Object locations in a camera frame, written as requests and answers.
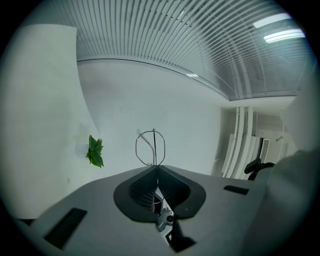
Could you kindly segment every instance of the black rectangle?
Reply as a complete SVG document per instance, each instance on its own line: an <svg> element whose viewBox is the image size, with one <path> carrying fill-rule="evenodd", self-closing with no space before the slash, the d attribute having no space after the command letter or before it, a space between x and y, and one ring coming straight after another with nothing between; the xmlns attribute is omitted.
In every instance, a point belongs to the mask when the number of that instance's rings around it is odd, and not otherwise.
<svg viewBox="0 0 320 256"><path fill-rule="evenodd" d="M237 187L237 186L225 186L223 188L224 190L228 190L228 191L231 191L231 192L235 192L235 193L238 193L238 194L241 194L241 195L246 195L249 191L249 189L247 188L242 188L242 187Z"/></svg>
<svg viewBox="0 0 320 256"><path fill-rule="evenodd" d="M53 246L62 249L86 214L86 210L72 208L44 239Z"/></svg>

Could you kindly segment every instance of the potted plant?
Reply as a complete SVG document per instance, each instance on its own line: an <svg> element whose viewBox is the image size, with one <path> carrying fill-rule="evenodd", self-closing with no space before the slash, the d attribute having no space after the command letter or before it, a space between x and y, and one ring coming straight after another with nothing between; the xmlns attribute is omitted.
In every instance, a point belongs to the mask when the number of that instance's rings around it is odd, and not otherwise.
<svg viewBox="0 0 320 256"><path fill-rule="evenodd" d="M101 150L104 146L102 146L102 139L95 140L91 135L89 136L89 150L86 154L86 158L90 160L90 164L94 166L104 166L104 162L101 157Z"/></svg>

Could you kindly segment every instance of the green plant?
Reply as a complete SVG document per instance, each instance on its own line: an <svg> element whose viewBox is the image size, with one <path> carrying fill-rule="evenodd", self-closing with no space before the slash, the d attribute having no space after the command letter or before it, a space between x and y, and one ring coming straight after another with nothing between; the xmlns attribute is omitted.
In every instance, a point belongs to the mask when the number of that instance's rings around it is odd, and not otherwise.
<svg viewBox="0 0 320 256"><path fill-rule="evenodd" d="M104 166L104 162L101 157L101 150L104 146L102 146L102 139L95 140L91 135L89 136L89 151L86 154L86 158L90 160L90 164L94 166Z"/></svg>

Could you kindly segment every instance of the white pot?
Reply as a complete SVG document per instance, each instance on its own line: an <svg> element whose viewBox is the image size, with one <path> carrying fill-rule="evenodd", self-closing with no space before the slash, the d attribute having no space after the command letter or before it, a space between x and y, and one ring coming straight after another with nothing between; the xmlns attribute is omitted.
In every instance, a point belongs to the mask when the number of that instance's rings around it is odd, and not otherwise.
<svg viewBox="0 0 320 256"><path fill-rule="evenodd" d="M84 159L89 151L89 144L79 144L75 146L75 155Z"/></svg>

--

▶ _TASK ITEM_:
Every line above that holds the word "Could" is to be found and copied.

▶ _SOLUTION FOR THIS EXERCISE_:
Could you kindly segment every instance of the black rectangle?
Could you kindly segment every instance of the potted plant?
Could you kindly segment every instance of the green plant?
Could you kindly segment every instance of the white pot?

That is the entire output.